浪速風

田辺聖子さん 終戦直後に誓った「この道」

「十八歳の日の記録」と題された田辺聖子さんの日記の表紙
「十八歳の日の記録」と題された田辺聖子さんの日記の表紙

「あんたの本なあ、たくさんあったのが出してあげたかったんやけど」。昭和20年の大阪大空襲で生家を失った田辺聖子さんに涙声の母親がそう言ったそうだ。一昨年91歳で亡くなった作家、田辺聖子さんの若き日の日記が見つかった。
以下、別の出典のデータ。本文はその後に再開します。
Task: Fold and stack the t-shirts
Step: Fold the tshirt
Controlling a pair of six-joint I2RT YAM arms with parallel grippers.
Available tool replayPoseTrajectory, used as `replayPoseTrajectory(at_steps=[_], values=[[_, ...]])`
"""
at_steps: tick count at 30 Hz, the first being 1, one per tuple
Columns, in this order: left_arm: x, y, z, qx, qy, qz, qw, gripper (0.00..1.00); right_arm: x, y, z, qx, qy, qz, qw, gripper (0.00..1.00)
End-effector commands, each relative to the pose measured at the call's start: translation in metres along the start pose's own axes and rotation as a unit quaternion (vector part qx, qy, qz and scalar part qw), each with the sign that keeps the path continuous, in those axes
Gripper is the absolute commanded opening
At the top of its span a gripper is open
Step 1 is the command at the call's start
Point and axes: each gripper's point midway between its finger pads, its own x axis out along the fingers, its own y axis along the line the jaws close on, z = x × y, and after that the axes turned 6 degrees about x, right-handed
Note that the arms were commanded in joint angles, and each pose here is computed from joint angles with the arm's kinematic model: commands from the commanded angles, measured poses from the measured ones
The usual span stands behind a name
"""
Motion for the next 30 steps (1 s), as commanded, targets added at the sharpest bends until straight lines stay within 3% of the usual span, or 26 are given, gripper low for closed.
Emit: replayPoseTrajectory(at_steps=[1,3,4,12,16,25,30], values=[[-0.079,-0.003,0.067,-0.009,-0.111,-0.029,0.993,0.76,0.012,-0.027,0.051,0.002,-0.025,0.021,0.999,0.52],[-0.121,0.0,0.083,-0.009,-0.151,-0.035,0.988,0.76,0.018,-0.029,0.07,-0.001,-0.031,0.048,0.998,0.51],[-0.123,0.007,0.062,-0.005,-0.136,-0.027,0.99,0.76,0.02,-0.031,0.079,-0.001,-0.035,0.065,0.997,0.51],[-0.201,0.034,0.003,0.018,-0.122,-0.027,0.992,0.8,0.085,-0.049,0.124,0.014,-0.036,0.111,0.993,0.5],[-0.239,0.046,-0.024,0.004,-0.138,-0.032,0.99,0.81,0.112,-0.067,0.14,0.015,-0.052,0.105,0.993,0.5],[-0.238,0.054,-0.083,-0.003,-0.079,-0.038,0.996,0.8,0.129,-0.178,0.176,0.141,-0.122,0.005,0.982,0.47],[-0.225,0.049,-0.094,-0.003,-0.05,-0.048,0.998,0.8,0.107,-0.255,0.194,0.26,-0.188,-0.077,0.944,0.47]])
17歳の4月から約2年間、まさに終戦前後の日々である

▶ふと半生記『楽天少女通ります』(日本経済新聞社)のくだりを思い出した。母がかろうじて持ち出したカバンの中に愛読書が数冊、林芙美子に吉屋信子、菊池寛、吉川英治…。おせいさんは「これらを風呂敷に包み、甲子園の古本屋へ売りにいった」

▶「古本はたかく売れる。焼けていなければ売る本はたくさんあったのに」と悔しがるのがたくましくおかしかったが、そんな記憶をたどるときにはその日記を読み返したのかもしれない。楽天家の少女は21年のおおみそかにこう記した。「小説を書こう。私はもう、この道しか、進むべき道はない」。大作家の原点である。